§ **WORK INSTRUCTION**: Exact copy, no pictures: return only the lines below from the line with "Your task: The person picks" up to and including the line with "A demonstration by".

§ **EXTRACTED INFORMATION**:
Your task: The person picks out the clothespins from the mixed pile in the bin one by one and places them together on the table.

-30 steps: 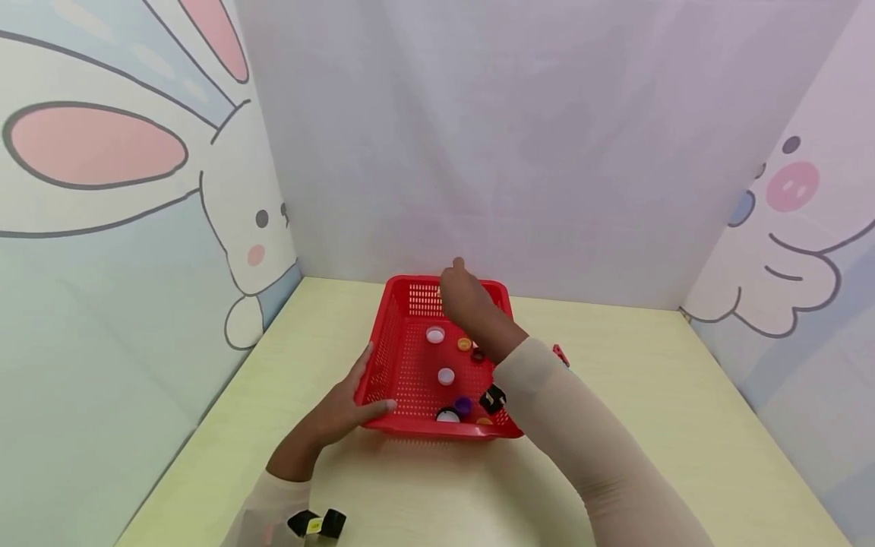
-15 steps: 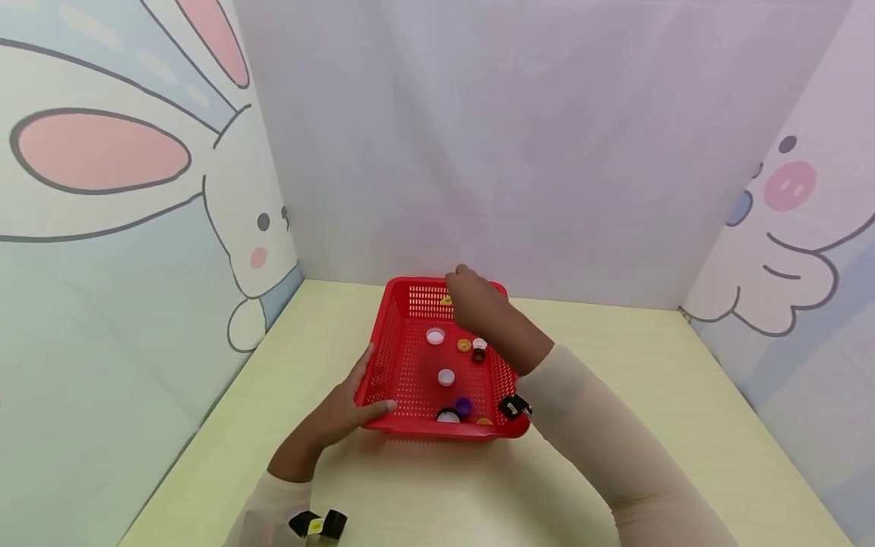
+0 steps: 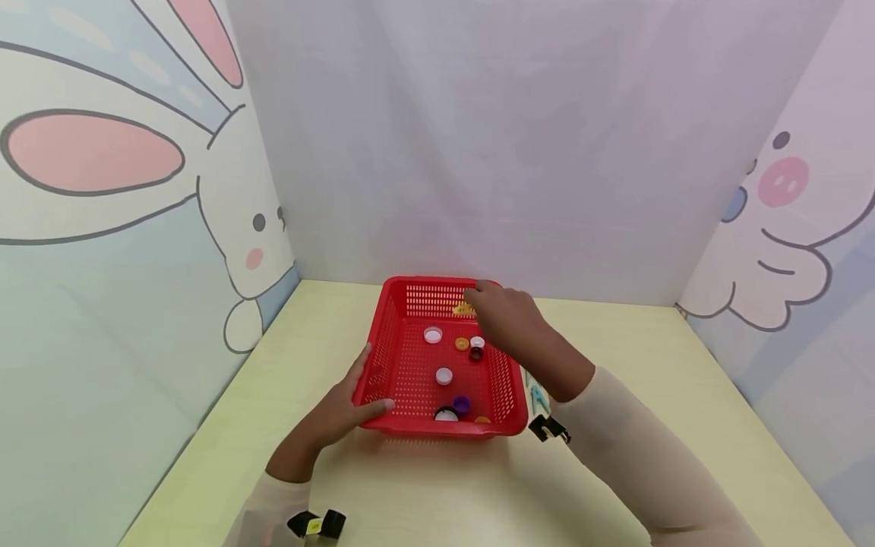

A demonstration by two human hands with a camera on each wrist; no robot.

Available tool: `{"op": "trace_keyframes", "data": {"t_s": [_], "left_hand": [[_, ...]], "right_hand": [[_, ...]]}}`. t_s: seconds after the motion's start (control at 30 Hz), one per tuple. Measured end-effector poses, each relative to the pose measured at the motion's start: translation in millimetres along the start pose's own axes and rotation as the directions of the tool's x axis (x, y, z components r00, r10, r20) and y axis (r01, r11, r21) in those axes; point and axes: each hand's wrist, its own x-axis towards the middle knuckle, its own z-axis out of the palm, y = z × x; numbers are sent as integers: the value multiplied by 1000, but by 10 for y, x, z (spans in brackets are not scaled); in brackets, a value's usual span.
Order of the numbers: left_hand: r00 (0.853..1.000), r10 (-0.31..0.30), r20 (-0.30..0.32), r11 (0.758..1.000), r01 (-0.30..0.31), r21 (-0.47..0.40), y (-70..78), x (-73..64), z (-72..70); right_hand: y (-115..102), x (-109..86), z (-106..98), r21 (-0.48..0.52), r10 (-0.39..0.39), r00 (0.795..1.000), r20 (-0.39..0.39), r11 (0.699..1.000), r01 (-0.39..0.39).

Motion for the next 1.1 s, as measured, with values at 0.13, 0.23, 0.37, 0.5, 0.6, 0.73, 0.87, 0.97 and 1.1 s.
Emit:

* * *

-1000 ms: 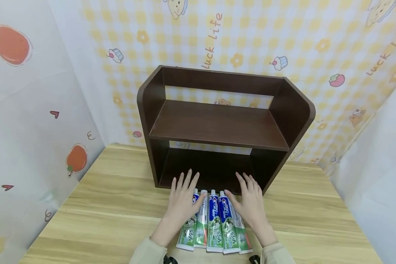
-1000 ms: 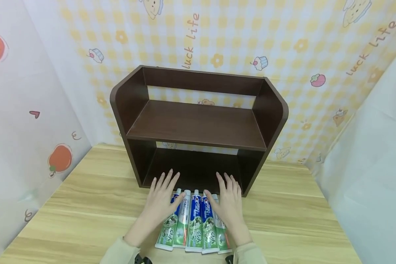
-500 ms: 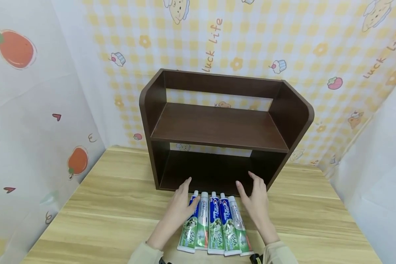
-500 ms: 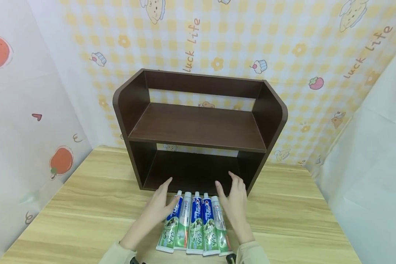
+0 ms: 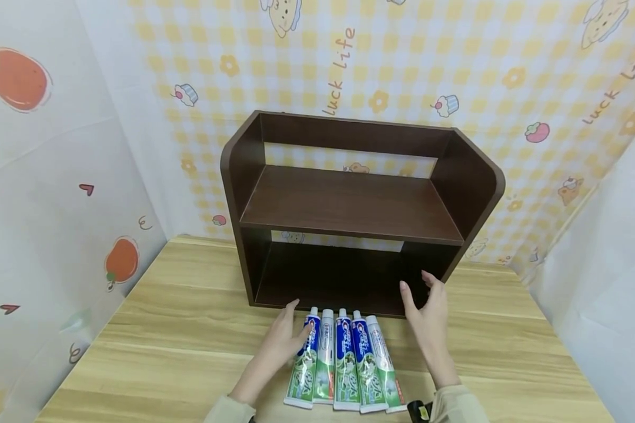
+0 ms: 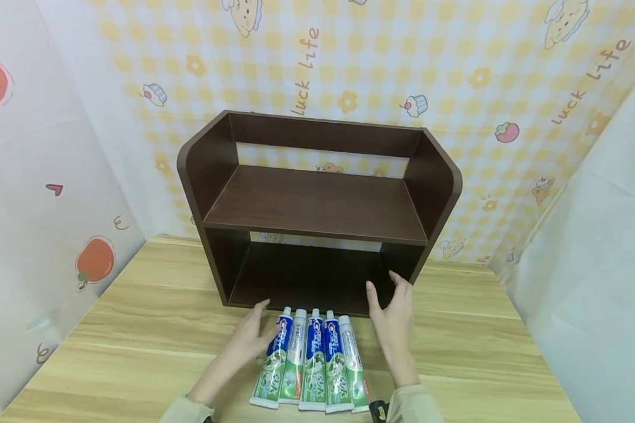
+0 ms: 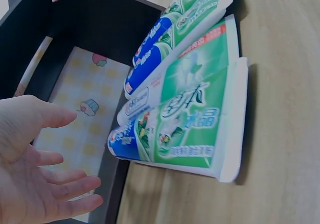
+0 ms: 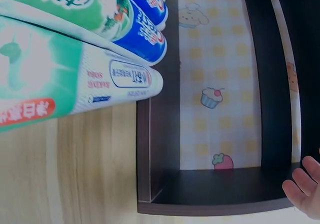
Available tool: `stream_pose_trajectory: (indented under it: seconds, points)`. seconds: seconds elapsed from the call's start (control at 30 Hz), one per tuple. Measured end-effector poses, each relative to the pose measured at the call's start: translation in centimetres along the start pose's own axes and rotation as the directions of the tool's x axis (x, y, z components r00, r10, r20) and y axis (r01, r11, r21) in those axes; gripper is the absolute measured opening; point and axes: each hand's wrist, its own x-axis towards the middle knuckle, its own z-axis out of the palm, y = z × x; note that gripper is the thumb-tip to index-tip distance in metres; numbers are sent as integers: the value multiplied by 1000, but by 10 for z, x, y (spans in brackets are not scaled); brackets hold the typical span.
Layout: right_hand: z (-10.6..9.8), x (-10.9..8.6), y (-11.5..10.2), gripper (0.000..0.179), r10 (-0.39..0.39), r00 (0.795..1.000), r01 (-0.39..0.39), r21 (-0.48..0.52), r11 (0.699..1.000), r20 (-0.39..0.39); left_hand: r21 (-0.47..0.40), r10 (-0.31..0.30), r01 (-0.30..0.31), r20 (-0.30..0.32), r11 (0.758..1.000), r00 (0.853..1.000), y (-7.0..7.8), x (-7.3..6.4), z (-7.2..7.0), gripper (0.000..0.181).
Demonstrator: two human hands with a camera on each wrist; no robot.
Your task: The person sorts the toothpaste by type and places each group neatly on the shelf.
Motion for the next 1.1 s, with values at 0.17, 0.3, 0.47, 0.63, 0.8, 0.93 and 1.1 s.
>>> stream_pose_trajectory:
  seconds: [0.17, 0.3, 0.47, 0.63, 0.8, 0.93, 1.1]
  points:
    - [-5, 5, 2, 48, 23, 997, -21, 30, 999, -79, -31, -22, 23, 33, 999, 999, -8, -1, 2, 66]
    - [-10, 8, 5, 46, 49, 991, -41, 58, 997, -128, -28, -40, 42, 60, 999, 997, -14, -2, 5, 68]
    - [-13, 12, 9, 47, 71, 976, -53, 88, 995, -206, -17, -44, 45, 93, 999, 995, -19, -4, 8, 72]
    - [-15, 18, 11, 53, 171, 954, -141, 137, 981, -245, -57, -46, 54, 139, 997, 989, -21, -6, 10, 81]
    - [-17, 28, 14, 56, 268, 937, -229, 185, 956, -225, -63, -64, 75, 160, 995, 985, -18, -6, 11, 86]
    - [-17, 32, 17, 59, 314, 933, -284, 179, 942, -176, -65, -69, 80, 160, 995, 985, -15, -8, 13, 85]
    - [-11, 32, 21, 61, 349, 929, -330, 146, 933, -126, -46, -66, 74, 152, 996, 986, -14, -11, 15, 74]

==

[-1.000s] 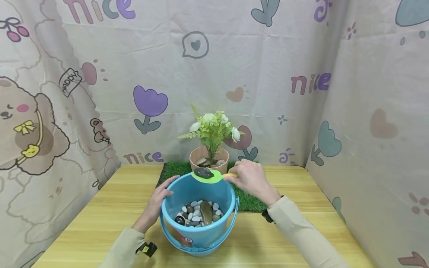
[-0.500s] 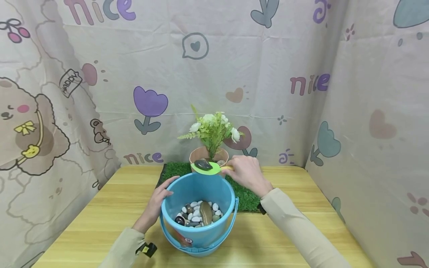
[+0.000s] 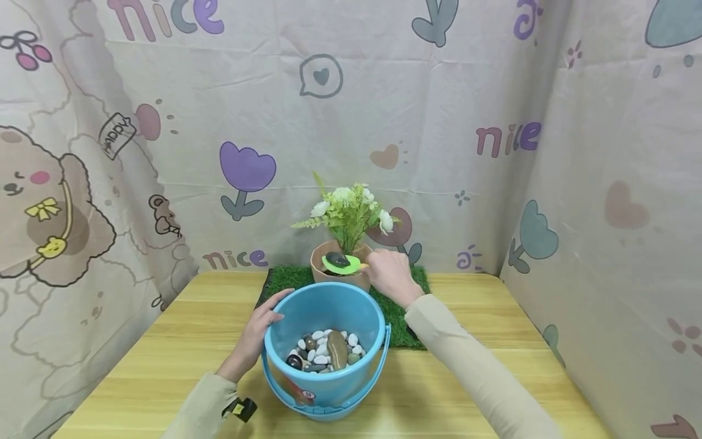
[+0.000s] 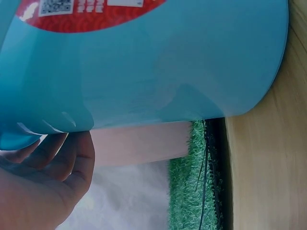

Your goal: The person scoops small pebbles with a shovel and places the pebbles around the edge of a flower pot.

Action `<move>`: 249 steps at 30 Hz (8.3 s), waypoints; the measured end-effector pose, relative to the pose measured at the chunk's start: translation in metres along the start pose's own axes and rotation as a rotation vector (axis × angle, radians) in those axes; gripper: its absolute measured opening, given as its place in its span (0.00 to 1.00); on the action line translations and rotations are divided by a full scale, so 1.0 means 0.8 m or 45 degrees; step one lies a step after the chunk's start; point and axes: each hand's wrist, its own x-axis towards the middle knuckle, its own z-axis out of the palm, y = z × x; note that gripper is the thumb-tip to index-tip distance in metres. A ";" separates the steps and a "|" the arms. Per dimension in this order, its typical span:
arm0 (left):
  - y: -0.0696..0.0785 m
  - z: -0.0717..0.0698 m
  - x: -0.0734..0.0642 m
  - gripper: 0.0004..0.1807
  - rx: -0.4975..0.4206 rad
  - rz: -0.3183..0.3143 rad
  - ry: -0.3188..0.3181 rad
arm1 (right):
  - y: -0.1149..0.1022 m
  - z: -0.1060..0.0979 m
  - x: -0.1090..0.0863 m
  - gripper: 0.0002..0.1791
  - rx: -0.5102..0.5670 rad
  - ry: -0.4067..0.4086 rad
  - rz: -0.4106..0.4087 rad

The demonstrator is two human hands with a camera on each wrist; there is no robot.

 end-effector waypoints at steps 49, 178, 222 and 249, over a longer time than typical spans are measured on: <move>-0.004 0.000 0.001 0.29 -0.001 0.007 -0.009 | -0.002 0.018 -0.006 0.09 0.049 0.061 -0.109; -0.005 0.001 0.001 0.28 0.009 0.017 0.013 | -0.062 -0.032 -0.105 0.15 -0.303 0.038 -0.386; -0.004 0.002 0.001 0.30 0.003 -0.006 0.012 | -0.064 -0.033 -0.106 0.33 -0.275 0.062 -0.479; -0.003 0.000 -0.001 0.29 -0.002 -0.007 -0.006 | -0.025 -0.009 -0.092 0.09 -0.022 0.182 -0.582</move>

§ **SOLUTION TO THE PROBLEM**:
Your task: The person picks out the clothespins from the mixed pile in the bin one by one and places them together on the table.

-30 steps: 
-15 steps: 
+0 steps: 

A demonstration by two human hands with a camera on each wrist; no robot.

No further output is expected here.